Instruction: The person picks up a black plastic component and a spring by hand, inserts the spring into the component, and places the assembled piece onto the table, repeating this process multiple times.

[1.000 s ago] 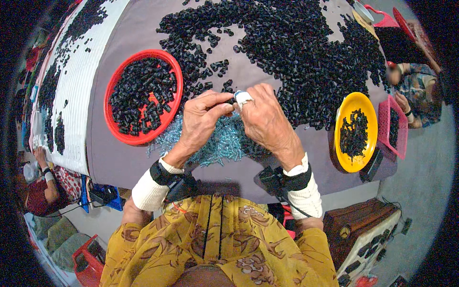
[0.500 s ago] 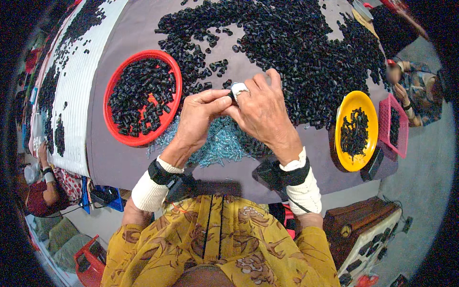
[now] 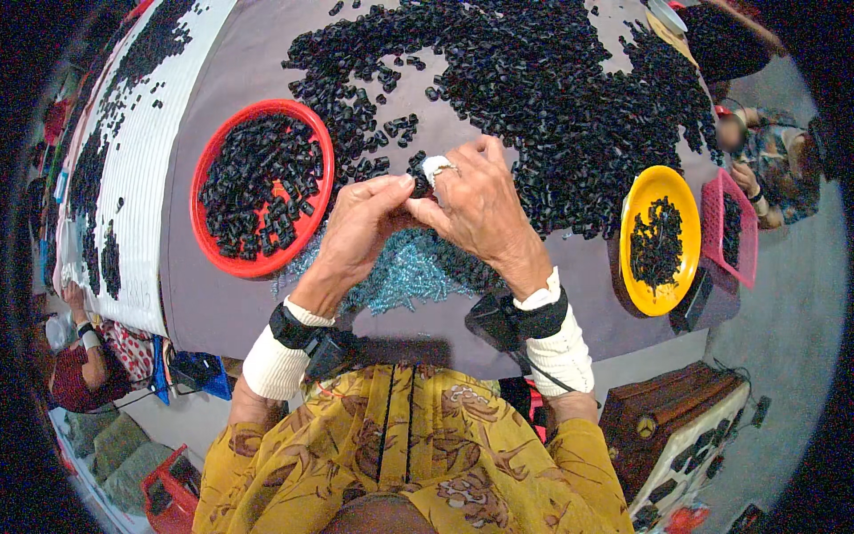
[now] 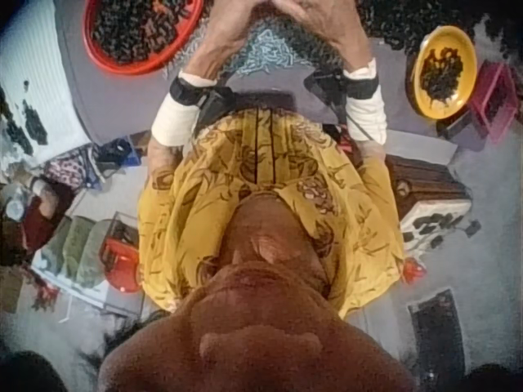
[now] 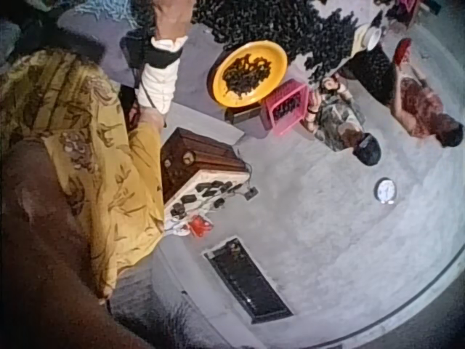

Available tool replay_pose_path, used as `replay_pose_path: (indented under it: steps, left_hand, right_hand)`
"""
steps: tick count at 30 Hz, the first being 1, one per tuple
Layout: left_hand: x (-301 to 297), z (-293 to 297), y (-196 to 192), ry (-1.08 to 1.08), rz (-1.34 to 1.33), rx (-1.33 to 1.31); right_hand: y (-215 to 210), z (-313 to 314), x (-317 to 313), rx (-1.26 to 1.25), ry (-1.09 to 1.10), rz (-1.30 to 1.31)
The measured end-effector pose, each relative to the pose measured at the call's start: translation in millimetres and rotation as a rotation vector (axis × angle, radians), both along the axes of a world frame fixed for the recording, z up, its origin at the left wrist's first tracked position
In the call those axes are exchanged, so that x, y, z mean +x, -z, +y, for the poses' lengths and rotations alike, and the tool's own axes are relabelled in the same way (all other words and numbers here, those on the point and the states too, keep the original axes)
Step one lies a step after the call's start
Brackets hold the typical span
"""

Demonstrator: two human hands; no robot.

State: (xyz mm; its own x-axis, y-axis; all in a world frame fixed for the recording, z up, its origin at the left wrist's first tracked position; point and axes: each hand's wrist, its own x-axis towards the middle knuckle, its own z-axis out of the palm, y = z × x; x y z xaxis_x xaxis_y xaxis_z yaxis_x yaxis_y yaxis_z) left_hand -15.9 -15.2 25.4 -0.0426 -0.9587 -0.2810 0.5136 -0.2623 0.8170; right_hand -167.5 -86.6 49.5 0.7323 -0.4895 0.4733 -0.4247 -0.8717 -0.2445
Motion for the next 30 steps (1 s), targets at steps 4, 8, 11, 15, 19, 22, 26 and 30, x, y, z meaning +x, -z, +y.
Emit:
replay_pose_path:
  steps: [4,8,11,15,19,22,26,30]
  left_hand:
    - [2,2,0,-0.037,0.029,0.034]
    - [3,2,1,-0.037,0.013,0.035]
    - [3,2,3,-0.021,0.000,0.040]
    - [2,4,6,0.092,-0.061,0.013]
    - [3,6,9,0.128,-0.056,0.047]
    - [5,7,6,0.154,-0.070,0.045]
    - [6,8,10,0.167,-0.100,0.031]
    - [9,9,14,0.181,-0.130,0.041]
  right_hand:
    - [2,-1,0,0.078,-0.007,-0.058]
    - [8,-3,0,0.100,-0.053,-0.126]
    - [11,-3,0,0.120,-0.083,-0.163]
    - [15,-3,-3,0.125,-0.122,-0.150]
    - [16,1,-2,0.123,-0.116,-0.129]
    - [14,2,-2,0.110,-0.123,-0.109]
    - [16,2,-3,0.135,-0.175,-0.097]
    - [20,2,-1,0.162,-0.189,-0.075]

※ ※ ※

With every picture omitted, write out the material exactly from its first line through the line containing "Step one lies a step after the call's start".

Instruction: The person picks up a black plastic component and a spring by hand, inserts the spring into the component, and places the assembled piece onto the table, repeating this process multiple times.

[1.000 s ago] 
[0.500 s ago] 
[now] 
[now] 
[now] 

Available tool replay_pose_path, used as `replay_pose_path: (indented under it: steps, left_hand, right_hand)`
"""
steps: tick count at 30 Hz, the first being 1, one per tuple
Layout: left_hand: x (-301 to 297), z (-293 to 297), y (-196 to 192), ry (-1.08 to 1.08), rz (-1.34 to 1.33), rx (-1.33 to 1.31); right_hand: y (-215 to 210), z (-313 to 314), x (-317 to 313), rx (-1.26 to 1.25), ry (-1.09 to 1.10), rz (-1.30 to 1.31)
The measured end-effector pose, each relative to the pose measured at the call's start: translation in millimetres and rotation as a rotation vector (axis × angle, radians), both along the axes of a world frame fixed for the recording, z up, its origin at the left wrist's first tracked position
In the call those axes are exchanged, so that x, y, z mean +x, -z, +y, for the poses' lengths and rotations alike, and the tool's own axes are relabelled in the same way (all other words and numbers here, those on the point and the states too, keep the original axes)
Step one lies a step after the call's start

No more output will be given.